▶ _ACTIVITY_
Copy out each line of the data holding "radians".

▶ _EXERCISE INPUTS_
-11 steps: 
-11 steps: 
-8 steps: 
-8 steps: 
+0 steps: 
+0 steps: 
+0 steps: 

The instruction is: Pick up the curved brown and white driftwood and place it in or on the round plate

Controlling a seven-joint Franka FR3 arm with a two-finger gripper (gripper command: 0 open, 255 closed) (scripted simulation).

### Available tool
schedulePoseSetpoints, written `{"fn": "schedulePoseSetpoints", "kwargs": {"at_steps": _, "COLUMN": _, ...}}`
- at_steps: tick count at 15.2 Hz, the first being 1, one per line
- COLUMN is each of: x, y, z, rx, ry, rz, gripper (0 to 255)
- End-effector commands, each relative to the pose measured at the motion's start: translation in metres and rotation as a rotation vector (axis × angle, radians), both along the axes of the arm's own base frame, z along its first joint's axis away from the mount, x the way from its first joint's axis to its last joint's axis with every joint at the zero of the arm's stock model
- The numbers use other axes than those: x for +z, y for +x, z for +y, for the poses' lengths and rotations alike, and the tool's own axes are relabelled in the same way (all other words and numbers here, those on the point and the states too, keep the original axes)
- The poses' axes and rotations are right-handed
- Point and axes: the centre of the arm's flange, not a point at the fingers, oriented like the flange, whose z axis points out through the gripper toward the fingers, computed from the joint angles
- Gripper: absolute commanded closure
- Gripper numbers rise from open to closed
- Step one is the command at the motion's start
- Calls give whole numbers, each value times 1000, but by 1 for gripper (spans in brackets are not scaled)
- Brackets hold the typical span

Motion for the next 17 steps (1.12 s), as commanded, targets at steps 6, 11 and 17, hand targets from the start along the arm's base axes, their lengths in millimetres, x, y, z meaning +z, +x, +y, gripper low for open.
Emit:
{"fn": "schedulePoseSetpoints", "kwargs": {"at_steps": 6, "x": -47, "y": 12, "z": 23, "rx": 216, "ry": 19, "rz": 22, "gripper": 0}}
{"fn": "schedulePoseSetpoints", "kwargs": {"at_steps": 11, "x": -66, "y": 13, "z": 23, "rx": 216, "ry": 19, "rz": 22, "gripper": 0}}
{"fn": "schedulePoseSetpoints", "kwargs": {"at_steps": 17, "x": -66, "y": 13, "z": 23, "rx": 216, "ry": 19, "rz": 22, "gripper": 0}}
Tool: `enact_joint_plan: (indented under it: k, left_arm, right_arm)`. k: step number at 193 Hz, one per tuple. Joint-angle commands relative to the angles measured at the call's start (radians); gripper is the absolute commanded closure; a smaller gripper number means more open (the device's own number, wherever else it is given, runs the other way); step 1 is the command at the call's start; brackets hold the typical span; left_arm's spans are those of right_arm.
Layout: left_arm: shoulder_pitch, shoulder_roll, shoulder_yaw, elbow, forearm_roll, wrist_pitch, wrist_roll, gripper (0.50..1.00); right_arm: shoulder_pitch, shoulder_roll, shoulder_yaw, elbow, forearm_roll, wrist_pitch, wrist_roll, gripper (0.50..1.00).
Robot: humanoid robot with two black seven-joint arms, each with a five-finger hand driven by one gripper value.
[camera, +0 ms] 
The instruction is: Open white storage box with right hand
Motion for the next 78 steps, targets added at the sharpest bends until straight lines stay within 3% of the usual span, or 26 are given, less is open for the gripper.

▶ _ANSWER AREA_
- End-effector commands, each relative to the pose measured at the motion's start: translation in metres and rotation as a rotation vector (axis × angle, radians), both along the axes of the arm's own base frame, z along its first joint's axis away from the mount, x the way from its first joint's axis to its last joint's axis with every joint at the zero of the arm's stock model
Tool: `enact_joint_plan: (indented under it: k, left_arm, right_arm)`. k: step number at 193 Hz, one per tuple. Joint-angle commands relative to the angles measured at the call's start (radians); gripper is the absolute commanded closure; a smaller gripper number means more open (the device's own number, wherever else it is given, runs the other way); step 1 is the command at the call's start; brackets hold the typical span; left_arm's spans are those of right_arm.

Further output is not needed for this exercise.